The rhythmic nature of a healthy creative process can be very uncomfortable for managers because of the constant pressure from the organization to be efficient. Efficiency doesn’t allow for peaks and troughs, so managers sometimes try to ensure that there is at least the appearance of productivity at all times. The solution to all this is to regain a sense of mastery over time and focus, as we’ll discuss in later chapters.
The Product-Versus-Process Tension
The organization is primarily concerned with the finished product, but 99 percent of what we do as creatives is process. In fact, many creative jobs are fundamentally oriented around perpetuating process rather than generating process. There are rarely times when we can hold something in our hands at the end of the day and say, “If I hadn’t been here, this wouldn’t exist.” Instead, we are often one of many value-add laborers who contribute layers of creative work to a given project. Responsibility and accountability for our projects, especially in larger organizations are often spread quite thin.

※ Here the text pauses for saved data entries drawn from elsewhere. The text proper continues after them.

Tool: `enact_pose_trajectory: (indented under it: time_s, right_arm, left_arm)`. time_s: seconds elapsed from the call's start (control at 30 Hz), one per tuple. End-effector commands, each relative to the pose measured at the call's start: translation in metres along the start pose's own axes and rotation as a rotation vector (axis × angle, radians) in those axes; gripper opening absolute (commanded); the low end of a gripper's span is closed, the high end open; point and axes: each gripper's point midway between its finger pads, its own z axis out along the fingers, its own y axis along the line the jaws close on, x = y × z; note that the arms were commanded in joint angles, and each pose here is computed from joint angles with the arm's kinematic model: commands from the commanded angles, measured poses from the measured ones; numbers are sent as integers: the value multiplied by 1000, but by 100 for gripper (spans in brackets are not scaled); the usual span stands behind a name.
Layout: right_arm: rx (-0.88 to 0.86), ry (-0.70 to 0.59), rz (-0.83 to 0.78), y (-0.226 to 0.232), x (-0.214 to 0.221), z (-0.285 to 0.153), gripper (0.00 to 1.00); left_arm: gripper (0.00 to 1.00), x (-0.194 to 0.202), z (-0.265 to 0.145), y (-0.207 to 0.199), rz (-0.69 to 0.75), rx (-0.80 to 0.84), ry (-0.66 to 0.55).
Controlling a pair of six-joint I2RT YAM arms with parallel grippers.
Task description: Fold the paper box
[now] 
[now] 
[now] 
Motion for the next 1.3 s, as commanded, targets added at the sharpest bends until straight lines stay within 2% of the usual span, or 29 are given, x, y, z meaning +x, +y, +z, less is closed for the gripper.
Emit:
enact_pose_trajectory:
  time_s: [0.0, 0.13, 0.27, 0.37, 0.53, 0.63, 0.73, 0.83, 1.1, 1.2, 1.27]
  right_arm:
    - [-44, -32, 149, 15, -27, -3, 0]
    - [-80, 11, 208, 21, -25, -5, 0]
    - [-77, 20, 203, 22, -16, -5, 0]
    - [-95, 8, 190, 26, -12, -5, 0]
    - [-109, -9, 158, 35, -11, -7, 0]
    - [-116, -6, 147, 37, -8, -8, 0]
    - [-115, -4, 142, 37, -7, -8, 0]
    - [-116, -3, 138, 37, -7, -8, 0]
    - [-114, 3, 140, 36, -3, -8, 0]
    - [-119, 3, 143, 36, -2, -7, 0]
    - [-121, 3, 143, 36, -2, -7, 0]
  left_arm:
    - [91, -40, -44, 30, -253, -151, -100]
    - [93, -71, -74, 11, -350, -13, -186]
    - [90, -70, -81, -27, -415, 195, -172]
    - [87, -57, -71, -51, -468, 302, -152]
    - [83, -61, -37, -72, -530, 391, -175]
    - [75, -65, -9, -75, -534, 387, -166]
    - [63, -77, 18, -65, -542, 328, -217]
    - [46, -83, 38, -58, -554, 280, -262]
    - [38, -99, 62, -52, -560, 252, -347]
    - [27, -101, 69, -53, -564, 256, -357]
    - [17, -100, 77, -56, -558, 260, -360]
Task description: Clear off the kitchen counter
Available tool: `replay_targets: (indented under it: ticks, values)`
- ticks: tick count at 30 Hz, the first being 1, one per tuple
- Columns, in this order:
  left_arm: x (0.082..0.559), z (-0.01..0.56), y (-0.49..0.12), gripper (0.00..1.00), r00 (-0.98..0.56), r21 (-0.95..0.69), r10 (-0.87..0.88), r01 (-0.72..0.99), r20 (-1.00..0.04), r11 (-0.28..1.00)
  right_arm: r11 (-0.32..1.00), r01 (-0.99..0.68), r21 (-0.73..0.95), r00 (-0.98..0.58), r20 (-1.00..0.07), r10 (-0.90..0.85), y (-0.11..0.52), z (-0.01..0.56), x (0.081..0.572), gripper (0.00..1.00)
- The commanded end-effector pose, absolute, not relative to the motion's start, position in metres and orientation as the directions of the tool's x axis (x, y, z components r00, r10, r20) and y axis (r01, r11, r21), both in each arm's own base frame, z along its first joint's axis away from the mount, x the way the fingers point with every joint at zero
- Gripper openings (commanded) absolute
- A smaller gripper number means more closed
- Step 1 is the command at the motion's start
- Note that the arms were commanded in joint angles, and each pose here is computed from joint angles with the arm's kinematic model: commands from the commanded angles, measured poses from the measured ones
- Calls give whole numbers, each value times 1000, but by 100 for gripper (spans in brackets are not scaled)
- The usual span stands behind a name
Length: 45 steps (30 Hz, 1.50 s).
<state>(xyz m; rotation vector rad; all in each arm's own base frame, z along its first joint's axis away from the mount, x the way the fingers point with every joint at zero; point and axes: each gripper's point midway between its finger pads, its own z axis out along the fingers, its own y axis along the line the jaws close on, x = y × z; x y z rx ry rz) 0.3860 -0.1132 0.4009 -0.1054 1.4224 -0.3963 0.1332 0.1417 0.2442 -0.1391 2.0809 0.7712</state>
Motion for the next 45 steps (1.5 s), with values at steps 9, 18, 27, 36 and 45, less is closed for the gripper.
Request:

What’s more, the final result of our creative work is typically judged subjectively, and by someone other than us. As a result, being able to gauge in the middle of the process whether what we’re working on will please our “judge” can often be difficult. We frequently engage in the entire creative process and emerge on the other side with a finished product only to hear our client or manager say, “Yeah… I kind of get what you’re going for here, but it’s just not quite there yet.” It can be difficult to understand what to do with this kind of input, and chances are that the manager is probably struggling just as much as we are for a direction on what to do next.
Yes, this is to be expected. We’re being paid to do a job. But over time this dynamic can tempt us to gravitate toward doing whatever will get approved rather than taking risks and exploring as we’re creating. We do less than we’re capable of because we don’t want to deal with the consequences of disapproval at the end of the process.
The tension between product and process is a natural tension within any kind of organized creative work, so we can’t ignore its effects. We can, however, learn to mitigate them by applying principles related to time, focus, and relationships, which we’ll discuss in later chapters.